---- THE DATA

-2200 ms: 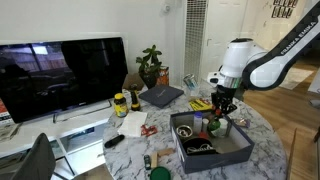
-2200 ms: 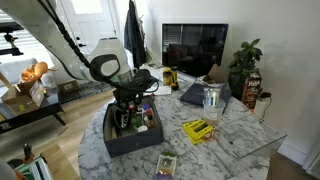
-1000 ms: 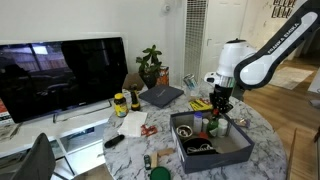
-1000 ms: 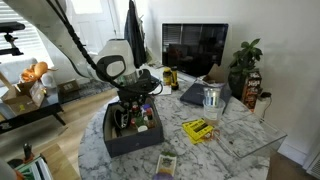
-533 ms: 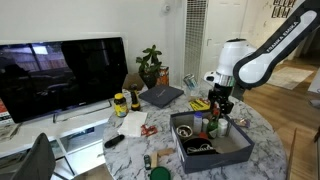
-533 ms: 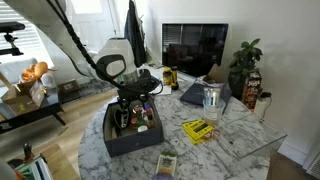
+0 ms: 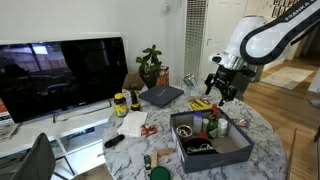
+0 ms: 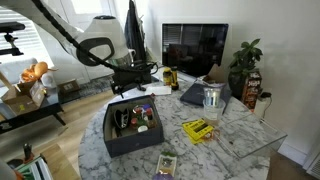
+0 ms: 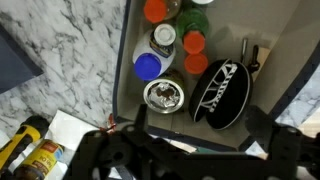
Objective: Put the green bottle inside the box
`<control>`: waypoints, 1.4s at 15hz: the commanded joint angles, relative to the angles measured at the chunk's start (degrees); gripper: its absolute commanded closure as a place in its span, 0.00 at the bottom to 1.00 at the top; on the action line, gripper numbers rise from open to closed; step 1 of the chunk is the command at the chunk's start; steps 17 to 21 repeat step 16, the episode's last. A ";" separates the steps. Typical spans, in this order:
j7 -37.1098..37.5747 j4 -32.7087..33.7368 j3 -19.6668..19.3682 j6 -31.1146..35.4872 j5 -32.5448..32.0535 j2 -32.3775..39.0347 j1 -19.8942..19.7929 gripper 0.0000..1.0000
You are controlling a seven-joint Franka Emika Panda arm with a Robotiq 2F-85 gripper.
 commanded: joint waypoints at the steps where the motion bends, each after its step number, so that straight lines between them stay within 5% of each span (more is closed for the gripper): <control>1: 1.16 0.00 -1.45 -0.05 -0.96 -0.63 1.50 0.01; 21: 1.07 0.63 -1.47 -0.03 -0.73 1.73 0.98 0.00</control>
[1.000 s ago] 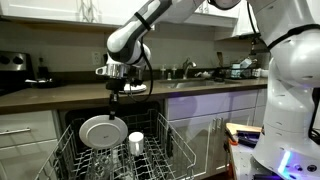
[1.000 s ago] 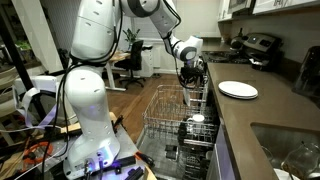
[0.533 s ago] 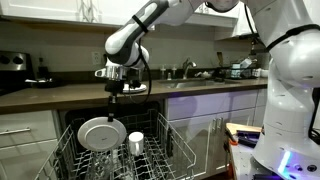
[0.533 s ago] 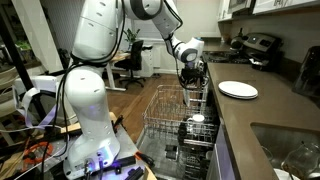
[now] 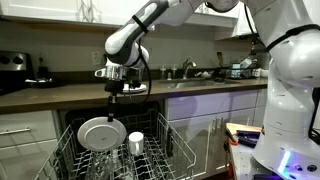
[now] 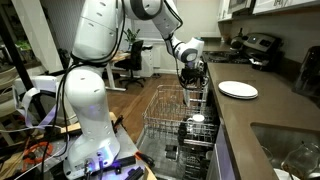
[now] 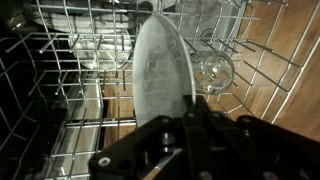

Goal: Put the plate on the left into the dishwasher

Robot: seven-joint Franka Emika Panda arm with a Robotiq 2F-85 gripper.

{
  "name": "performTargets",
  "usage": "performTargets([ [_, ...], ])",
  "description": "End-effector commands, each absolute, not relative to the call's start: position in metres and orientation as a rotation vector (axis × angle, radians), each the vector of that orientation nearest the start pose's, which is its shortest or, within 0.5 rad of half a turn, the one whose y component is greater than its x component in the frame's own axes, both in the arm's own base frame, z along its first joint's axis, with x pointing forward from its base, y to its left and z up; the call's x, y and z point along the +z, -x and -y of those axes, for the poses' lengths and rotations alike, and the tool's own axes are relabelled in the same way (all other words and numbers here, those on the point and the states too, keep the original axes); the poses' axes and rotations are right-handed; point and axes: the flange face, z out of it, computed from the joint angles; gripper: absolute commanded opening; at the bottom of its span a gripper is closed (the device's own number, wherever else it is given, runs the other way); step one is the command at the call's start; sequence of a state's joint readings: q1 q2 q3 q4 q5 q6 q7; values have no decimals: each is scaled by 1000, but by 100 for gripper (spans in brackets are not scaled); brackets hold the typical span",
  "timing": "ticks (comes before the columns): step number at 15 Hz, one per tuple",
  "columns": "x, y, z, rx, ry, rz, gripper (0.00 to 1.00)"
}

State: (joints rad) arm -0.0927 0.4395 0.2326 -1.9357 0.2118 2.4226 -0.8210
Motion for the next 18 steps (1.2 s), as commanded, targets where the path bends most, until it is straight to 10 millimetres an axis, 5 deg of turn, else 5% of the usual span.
performTargets([
  [1, 269, -624, -82, -190, 2706, 1113, 5],
  [18, 241, -638, -76, -137, 2685, 1092, 4],
])
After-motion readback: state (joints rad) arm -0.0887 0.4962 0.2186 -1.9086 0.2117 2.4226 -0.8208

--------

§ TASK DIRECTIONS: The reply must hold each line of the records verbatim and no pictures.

§ TASK OUTPUT:
-2200 ms: 
-2200 ms: 
-1000 ms: 
-1000 ms: 
-533 ms: 
-533 ms: 
+0 ms: 
+0 ms: 
+0 ms: 
Objective: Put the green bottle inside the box
`<control>`: waypoints, 1.4s at 15hz: the commanded joint angles, relative to the angles measured at the chunk's start (degrees); gripper: its absolute commanded closure as a place in its span, 0.00 at the bottom to 1.00 at the top; on the action line, gripper numbers rise from open to closed; step 1 of the chunk is the command at the chunk's start; steps 17 to 21 repeat step 16, the episode's last. A ";" separates the steps. Typical spans, in this order:
j7 -37.1098..37.5747 j4 -32.7087..33.7368 j3 -19.6668..19.3682 j6 -31.1146..35.4872 j5 -32.5448..32.0535 j2 -32.3775..39.0347 j1 -19.8942..19.7929 gripper 0.0000..1.0000
You are controlling a seven-joint Franka Emika Panda arm with a Robotiq 2F-85 gripper.
 commanded: joint waypoints at the steps where the motion bends, each after its step number, so that straight lines between them stay within 5% of each span (more is closed for the gripper): <control>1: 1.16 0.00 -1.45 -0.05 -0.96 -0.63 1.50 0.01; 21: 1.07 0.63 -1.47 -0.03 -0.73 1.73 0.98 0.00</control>
[1.000 s ago] 
[1.000 s ago] 
[0.533 s ago] 
[0.533 s ago] 
[now] 
[now] 
[now] 

Goal: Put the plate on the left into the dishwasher

Robot: seven-joint Franka Emika Panda arm with a Robotiq 2F-85 gripper.

{
  "name": "performTargets",
  "usage": "performTargets([ [_, ...], ])",
  "description": "End-effector commands, each absolute, not relative to the call's start: position in metres and orientation as a rotation vector (axis × angle, radians), each the vector of that orientation nearest the start pose's, which is its shortest or, within 0.5 rad of half a turn, the one whose y component is greater than its x component in the frame's own axes, both in the arm's own base frame, z along its first joint's axis, with x pointing forward from its base, y to its left and z up; the call's x, y and z point along the +z, -x and -y of those axes, for the poses' lengths and rotations alike, and the tool's own axes are relabelled in the same way (all other words and numbers here, those on the point and the states too, keep the original axes); the poses' axes and rotations are right-handed; point and axes: the flange face, z out of it, computed from the joint angles; gripper: absolute commanded opening; at the bottom of its span a gripper is closed (the device's own number, wherever else it is given, runs the other way); step one is the command at the call's start; sequence of a state's joint readings: q1 q2 q3 q4 q5 q6 q7; values have no decimals: each is scaled by 1000, but by 100 for gripper (spans in brackets are not scaled); brackets hold the typical span",
  "timing": "ticks (comes before the columns): step number at 15 Hz, one per tuple",
  "columns": "x, y, z, rx, ry, rz, gripper (0.00 to 1.00)"
}

State: (joints rad) arm -0.0927 0.4395 0.2326 -1.9357 0.2118 2.4226 -0.8210
Motion for the next 18 steps (1.2 s), as commanded, targets where the path bends most, until it is straight to 10 millimetres an axis, 5 deg of turn, else 5% of the usual span.
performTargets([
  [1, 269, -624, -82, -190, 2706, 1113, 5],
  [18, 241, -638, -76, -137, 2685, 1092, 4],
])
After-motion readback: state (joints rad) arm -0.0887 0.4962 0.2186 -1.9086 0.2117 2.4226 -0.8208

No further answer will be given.